A realistic one-dimensional system has not only longitudinal phonons, but also possible transverse modes, which derive their restoring force from longitudinal interaction. We show that transverse motion results in a quartic displacement term in transverse direction as the first non-vanishing term in the potential energy. This results in solution of a composite longitudinal motion superimposed by a transverse motion propagating along the length direction identified as a plane polarized phonons. Interestingly, solutions of the quartic nonlinear equation have been expressed accurately, though approximately in terms of sinusoidal solutions by modifying the periodicity of sin function. The phonons along the transverse direction, now with a weakened frequency compared to the longitudinal has interesting impact- it gives rise to negative Gruneisen parameter with a value of -1 and is responsible for negative thermal expansion in the low temperature regime. Similar results of graphene sheet based on consideration of transverse (surface ripple like) modes to the planar direction, provides explanation to the observed negative thermal expansion in low temperature regime.

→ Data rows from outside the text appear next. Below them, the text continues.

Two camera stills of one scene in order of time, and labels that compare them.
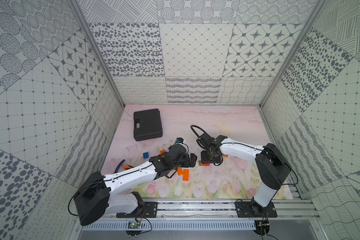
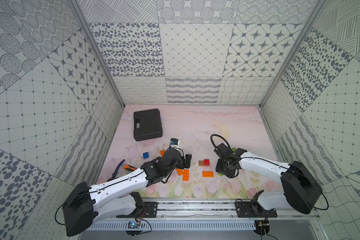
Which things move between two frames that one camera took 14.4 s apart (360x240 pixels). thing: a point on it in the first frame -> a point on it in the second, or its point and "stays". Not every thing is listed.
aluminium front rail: x=221 y=210 stays
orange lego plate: x=180 y=171 stays
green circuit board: x=133 y=225 stays
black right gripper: x=204 y=158 -> x=218 y=168
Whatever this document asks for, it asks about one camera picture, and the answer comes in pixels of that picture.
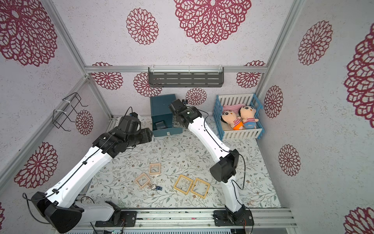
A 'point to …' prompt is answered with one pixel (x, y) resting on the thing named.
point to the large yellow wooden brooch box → (183, 184)
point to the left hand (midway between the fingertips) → (148, 135)
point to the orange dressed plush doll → (230, 118)
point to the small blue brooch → (158, 187)
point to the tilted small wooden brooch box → (142, 180)
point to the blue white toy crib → (237, 116)
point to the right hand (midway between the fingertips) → (186, 123)
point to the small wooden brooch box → (155, 168)
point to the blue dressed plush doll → (247, 112)
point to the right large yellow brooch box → (200, 187)
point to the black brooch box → (160, 125)
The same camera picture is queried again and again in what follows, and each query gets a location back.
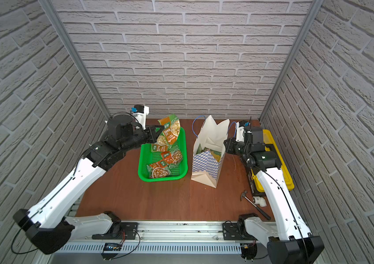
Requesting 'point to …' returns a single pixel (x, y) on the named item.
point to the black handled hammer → (243, 194)
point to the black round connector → (248, 251)
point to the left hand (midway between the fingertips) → (160, 121)
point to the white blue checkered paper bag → (208, 151)
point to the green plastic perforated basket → (146, 157)
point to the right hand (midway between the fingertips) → (229, 141)
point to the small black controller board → (113, 247)
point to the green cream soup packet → (159, 172)
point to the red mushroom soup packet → (174, 158)
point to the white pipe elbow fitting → (257, 199)
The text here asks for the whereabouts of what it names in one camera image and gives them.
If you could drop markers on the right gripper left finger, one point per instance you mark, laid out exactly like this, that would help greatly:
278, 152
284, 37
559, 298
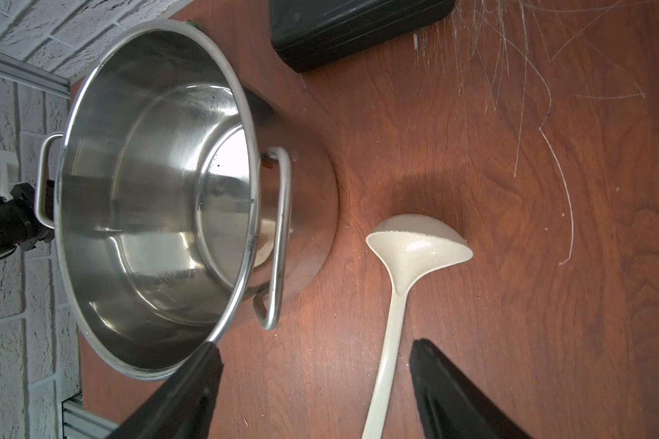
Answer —
183, 406

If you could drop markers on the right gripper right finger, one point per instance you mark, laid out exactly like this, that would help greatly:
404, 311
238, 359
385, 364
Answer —
448, 402

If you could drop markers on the cream plastic ladle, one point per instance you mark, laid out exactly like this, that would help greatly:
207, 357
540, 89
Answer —
410, 246

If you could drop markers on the stainless steel pot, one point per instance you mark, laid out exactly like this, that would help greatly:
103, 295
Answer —
182, 201

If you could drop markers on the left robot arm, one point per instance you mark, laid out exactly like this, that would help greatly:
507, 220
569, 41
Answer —
19, 226

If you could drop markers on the green marker pen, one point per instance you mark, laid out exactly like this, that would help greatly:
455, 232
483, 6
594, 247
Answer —
189, 23

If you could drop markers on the black plastic tool case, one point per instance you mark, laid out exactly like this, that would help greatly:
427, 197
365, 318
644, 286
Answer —
308, 35

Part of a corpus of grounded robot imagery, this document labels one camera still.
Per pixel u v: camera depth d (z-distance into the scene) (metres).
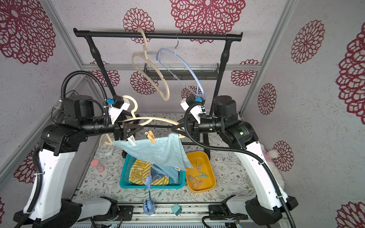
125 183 0.77
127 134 0.49
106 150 0.95
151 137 0.53
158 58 0.75
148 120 0.50
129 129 0.48
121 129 0.47
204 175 0.85
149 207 0.68
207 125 0.46
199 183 0.83
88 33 0.55
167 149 0.57
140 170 0.87
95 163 0.83
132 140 0.56
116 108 0.43
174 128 0.50
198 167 0.88
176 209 0.74
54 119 0.70
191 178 0.85
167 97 0.56
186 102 0.43
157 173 0.81
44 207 0.35
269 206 0.36
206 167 0.90
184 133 0.49
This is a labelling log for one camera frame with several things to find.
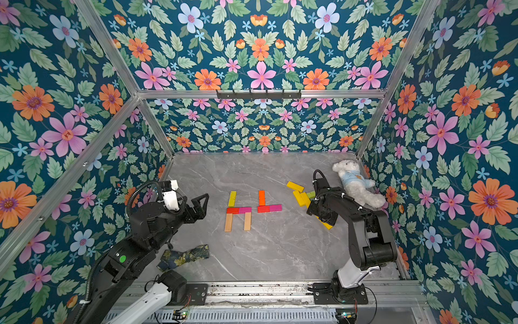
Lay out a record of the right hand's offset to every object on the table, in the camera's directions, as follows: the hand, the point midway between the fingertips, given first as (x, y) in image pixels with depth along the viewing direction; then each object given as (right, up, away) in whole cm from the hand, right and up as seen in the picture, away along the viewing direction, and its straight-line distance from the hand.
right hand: (322, 214), depth 92 cm
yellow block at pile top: (-13, +13, +12) cm, 22 cm away
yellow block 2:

The concept of plane polarized phonons seems new and interesting. All dynamics of atomic motion, despite involving quartc nonlinear equation is expressible in terms of simple harmonic motion. The most important feature of the transverse modes of an open surface or chain is their dependence on lateral or longitudinal modes, and as soon as more chains or more surfaces are added, bulk interactions are initiated and longitudinal dependence of transverse motion is lost and so also very distinguishing thermodynamic properties.